Start of Recorded information

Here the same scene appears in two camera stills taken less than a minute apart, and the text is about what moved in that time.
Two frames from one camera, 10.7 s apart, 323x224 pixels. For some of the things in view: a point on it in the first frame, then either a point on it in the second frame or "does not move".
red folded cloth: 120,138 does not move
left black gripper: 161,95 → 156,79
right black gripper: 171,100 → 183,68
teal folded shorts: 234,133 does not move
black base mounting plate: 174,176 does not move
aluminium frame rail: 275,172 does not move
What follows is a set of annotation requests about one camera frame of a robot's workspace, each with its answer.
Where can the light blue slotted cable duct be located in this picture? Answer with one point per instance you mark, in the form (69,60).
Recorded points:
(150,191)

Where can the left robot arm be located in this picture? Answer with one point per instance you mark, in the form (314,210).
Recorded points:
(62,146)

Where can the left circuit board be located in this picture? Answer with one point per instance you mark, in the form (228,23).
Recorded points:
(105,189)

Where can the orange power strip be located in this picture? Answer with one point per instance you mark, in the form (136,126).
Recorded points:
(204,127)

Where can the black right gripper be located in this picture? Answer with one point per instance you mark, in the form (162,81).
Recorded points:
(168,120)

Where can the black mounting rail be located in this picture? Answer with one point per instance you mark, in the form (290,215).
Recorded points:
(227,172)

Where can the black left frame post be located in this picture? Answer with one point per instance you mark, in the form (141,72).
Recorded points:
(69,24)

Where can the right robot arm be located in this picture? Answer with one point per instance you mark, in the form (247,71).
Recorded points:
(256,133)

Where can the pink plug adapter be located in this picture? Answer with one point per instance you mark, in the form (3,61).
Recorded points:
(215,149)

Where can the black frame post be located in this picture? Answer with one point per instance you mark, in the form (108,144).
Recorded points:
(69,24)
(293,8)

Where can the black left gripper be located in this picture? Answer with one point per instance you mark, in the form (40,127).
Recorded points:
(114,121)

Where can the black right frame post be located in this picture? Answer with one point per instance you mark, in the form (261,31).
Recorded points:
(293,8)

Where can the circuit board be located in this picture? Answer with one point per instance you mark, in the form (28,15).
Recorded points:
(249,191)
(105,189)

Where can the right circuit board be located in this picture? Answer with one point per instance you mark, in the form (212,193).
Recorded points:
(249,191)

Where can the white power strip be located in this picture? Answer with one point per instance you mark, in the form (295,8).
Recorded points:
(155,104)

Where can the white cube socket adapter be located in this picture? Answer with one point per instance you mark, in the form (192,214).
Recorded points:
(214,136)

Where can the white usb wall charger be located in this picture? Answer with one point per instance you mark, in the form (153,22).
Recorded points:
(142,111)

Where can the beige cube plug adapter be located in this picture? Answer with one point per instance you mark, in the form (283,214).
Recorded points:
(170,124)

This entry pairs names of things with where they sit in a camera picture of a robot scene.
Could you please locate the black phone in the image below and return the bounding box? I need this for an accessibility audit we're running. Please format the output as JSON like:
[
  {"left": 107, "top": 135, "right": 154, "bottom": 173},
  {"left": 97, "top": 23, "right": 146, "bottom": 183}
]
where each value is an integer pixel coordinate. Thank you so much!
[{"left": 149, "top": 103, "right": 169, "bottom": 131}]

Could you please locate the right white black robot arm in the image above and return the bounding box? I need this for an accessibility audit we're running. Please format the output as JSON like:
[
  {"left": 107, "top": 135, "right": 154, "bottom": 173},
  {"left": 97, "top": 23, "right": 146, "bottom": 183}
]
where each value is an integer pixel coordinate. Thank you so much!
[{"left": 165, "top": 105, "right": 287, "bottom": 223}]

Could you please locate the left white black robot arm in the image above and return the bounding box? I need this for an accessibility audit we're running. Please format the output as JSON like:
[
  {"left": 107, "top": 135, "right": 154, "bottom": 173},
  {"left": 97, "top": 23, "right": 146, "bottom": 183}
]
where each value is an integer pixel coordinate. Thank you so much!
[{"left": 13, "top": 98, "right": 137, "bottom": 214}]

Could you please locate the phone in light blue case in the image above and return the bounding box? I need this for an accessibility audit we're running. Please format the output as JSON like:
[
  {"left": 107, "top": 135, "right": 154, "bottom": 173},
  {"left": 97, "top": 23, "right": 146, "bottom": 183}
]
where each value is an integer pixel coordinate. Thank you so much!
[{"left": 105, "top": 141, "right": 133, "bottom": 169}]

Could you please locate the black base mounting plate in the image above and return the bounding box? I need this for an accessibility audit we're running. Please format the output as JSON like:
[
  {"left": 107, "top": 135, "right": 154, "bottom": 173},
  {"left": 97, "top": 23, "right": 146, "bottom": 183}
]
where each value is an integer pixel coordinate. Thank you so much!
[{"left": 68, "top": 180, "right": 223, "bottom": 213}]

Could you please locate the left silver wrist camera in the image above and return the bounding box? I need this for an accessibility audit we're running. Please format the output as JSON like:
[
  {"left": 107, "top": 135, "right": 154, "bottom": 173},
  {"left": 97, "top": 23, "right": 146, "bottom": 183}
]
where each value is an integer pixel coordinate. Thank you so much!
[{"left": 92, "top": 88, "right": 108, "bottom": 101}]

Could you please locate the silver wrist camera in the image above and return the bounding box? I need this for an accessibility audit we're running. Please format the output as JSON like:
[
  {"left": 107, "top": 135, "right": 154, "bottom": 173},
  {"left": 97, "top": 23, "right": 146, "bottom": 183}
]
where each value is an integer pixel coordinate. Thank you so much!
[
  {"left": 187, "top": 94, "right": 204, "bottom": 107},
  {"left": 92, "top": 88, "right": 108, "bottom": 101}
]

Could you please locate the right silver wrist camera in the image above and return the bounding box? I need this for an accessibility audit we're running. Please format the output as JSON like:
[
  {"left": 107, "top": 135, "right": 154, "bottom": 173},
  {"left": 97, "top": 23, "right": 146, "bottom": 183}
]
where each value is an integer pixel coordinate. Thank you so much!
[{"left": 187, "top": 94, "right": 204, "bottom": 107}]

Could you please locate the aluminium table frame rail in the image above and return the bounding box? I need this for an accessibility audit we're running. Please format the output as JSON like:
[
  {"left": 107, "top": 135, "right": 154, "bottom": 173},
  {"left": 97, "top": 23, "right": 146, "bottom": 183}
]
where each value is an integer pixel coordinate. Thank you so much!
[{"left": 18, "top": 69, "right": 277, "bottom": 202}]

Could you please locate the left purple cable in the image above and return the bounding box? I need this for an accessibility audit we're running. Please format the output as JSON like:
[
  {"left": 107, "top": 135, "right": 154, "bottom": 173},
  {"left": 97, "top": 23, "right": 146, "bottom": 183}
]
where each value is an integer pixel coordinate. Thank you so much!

End of Recorded information

■ **Problem requirements**
Within the records above, each line containing "plug" is to be returned.

■ **Answer area**
Where can the pink plug adapter be located in this picture? Answer with one point per instance you mark, in the form (3,61).
Where can the beige cube plug adapter be located in this picture? Answer with one point per instance you mark, in the form (283,214).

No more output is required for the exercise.